Goal of the exercise:
All of the records below need to be returned exactly.

Extracted entries:

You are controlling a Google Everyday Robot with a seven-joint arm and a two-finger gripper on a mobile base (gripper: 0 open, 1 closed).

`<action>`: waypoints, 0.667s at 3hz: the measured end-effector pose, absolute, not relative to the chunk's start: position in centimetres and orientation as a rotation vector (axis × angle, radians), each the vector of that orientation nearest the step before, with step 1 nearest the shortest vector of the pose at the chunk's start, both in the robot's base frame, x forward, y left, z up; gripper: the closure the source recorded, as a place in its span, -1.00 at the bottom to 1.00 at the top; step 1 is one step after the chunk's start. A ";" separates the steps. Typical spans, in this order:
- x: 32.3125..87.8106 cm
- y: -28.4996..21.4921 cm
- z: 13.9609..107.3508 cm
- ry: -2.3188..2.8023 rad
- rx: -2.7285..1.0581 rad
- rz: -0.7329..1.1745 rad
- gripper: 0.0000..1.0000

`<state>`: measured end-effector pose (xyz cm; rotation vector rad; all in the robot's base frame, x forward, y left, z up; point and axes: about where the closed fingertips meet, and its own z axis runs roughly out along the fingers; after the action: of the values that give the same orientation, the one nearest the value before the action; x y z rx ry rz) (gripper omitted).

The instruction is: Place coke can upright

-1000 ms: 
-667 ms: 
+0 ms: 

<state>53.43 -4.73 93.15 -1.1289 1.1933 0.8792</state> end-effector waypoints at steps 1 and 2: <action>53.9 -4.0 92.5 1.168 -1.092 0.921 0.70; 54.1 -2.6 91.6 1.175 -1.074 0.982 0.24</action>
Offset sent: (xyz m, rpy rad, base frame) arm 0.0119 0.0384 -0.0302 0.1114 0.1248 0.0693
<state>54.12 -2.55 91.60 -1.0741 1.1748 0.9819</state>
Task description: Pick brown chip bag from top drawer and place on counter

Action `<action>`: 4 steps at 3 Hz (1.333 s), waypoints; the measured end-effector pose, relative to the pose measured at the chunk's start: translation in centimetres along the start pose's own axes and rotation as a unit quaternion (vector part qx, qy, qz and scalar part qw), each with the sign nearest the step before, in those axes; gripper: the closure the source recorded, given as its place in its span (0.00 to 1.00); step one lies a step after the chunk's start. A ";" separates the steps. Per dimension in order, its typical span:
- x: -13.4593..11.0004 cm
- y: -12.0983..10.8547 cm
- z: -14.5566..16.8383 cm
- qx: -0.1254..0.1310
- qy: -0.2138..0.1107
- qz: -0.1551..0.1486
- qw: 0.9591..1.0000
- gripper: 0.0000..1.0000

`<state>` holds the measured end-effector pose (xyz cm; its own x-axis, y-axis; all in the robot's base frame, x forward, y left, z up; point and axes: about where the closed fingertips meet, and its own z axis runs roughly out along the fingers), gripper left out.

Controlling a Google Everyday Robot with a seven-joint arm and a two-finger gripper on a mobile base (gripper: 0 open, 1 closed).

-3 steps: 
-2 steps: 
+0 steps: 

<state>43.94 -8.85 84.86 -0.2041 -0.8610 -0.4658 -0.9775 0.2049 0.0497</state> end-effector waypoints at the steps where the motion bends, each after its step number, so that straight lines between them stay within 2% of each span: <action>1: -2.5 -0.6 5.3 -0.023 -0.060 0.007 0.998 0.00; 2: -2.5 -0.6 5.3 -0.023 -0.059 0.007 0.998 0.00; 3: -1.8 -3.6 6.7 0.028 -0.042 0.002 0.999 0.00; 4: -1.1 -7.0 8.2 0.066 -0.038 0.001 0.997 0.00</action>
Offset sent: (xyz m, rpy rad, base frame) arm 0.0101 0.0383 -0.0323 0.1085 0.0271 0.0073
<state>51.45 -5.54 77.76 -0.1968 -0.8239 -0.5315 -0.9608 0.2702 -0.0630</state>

Final answer:
You are controlling a Google Everyday Robot with a seven-joint arm and a two-finger gripper on a mobile base (gripper: 0 open, 1 closed).

`<action>`: waypoints, 0.667s at 3hz: the measured end-effector pose, absolute, not relative to the chunk's start: position in centimetres and orientation as a rotation vector (axis × angle, radians), each the vector of that orientation nearest the step before, with step 1 nearest the shortest vector of the pose at the chunk's start, both in the robot's base frame, x forward, y left, z up; gripper: the closure the source recorded, as a place in its span, -1.00 at the bottom to 1.00 at the top; step 1 is one step after the chunk's start. A ";" separates the steps. Typical spans, in this order:
- x: 32.3125..87.8106 cm
- y: -28.4996..21.4921 cm
- z: 13.9609..107.3508 cm
- ry: -2.3188..2.8023 rad
- rx: -2.7285..1.0581 rad
- rz: -0.7329..1.1745 rad
- gripper: 0.0000..1.0000

`<state>`: measured end-effector pose (xyz cm; rotation vector rad; all in the robot's base frame, x forward, y left, z up; point and axes: about where the closed fingertips meet, and its own z axis runs roughly out along the fingers; after the action: of the values that give the same orientation, the one nearest the value before the action; x y z rx ry rz) (gripper omitted).

The instruction is: Place coke can upright

-1000 ms: 
-667 ms: 
+0 ms: 

<state>53.43 -4.73 93.15 -1.1289 1.1933 0.8792</state> end-effector waypoints at steps 1 and 2: <action>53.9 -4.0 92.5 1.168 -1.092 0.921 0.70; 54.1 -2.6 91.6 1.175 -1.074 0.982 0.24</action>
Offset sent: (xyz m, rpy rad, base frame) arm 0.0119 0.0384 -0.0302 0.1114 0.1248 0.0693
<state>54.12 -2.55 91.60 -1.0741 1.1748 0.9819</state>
Task description: Pick brown chip bag from top drawer and place on counter

Action `<action>`: 4 steps at 3 Hz (1.333 s), waypoints; the measured end-effector pose, relative to the pose measured at the chunk's start: translation in centimetres along the start pose's own axes and rotation as a unit quaternion (vector part qx, qy, qz and scalar part qw), each with the sign nearest the step before, in those axes; gripper: the closure the source recorded, given as its place in its span (0.00 to 1.00); step one lies a step after the chunk's start. A ";" separates the steps. Per dimension in order, its typical span:
- x: -13.4593..11.0004 cm
- y: -12.0983..10.8547 cm
- z: -14.5566..16.8383 cm
- qx: -0.1254..0.1310
- qy: -0.2138..0.1107
- qz: -0.1551..0.1486
- qw: 0.9591..1.0000
- gripper: 0.0000..1.0000

`<state>` holds the measured end-effector pose (xyz cm; its own x-axis, y-axis; all in the robot's base frame, x forward, y left, z up; point and axes: about where the closed fingertips meet, and its own z axis runs roughly out along the fingers), gripper left out.

Controlling a Google Everyday Robot with a seven-joint arm and a two-finger gripper on a mobile base (gripper: 0 open, 1 closed).

-3 steps: 
-2 steps: 
+0 steps: 

<state>43.94 -8.85 84.86 -0.2041 -0.8610 -0.4658 -0.9775 0.2049 0.0497</state> end-effector waypoints at the steps where the motion bends, each after its step number, so that straight lines between them stay within 2% of each span: <action>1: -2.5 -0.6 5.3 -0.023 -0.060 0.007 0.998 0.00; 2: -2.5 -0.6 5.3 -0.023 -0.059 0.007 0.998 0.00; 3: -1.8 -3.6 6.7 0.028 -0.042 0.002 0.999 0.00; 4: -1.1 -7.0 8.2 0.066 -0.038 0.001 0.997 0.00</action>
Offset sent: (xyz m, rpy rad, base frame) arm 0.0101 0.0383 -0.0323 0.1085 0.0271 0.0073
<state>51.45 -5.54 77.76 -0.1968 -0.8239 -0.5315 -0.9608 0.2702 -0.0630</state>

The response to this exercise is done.